As the content-focused person on the project, I started to plan with my team. We noticed something — there is very little practical information out there about content strategy in general, but add in “website redesign” to the query, and there’s even less. Lots of articles telling us how important content is, yes, but actual steps or examples? Not so much.
So after some frustrating searching, we put away the books and shut our laptops, and put our heads together. Here’s what we came up with—and what I recommend for other site redesigns.
Preparation: inventory and the audit(s)
We needed to understand what the Peace Corps actually had before getting started. With this goal in mind, a site inventory is the clear first step, followed by turning it into an audit. But setting up the inventory can be easier said than done.
Given that we had a budget and a target launch date, there simply wasn’t time to manually develop an inventory. There was no way I could start on the homepage, click through every single link, and add it to a spreadsheet. Just nope. Instead, I turned to automatic methods, starting with Google Analytics, which, thankfully, Peace Corps had implemented. Here’s what this stage looked like:
Step 1: I went to Google Analytics.
Step 2: I looked at “All Pages.” All I wanted is a list of URLs. I expected some trouble, but not nearly what I found. Because,
Step 3: When I got to All Pages, within a 1-year window, Google listed more than 840,000 URLs.
The emotional punch of that number was just nauseating. Logically, I knew that the majority of those URLs were probably trash—search queries, list pages, 404s, etc. When we take an automated approach for content inventories, we expect there will be cleanup, but this was far more than I had expected. I wrote a bunch of regular expressions in Google Analytics to filter out as many trash URLs as I could, and then manually removed a bunch more. In the end, we wound up with about 13,000 URLs. Not as bad.
Next, I went behind the scenes into their CMS (well, Django, so not-quite-CMS), and listed out all the content types Django identified. Once I had an inventory of pages and content types, it was time to add some columns, as I’ve been taught to do to identify action items: keep, toss, rewrite. Unfortunately, I quickly found that my columns were not going to do the trick.
So, here’s the thing. When a stakeholder says they want to “keep” something, they have certain expectations. They expect that this content will live on the new, remapped website in its entirety. For us, this was never actually an option. Sure, we kept certain files, images, videos, and other assets, but not complete as-is pages. Luckily this was only a minor speedbump; our two client-side team members adapted to this quickly, and “keep” became slang for “reference this when writing new content.”

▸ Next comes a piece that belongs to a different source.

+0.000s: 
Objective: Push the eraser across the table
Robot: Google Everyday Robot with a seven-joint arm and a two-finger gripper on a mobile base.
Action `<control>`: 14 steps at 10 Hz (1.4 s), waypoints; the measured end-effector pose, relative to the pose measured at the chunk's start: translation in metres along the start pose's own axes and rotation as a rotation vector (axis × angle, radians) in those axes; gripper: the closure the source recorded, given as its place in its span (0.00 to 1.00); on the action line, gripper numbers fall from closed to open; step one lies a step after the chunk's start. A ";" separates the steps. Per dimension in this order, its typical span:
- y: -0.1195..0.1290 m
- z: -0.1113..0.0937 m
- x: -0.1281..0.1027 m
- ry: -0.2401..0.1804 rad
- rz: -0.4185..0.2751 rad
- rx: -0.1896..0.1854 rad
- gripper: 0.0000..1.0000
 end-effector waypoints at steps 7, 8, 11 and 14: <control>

After running several other automatic URL crawls and dumps and queries (one with SEO Screaming Frog and one with MOZ), to be sure we hadn’t missed anything, we wound up with the following working documents:
- A general pages audit, organized by Peace Corps departments. This was our general working document with some analytics (page views, bounce rate). We sent relevant sections to corresponding departments for auditing.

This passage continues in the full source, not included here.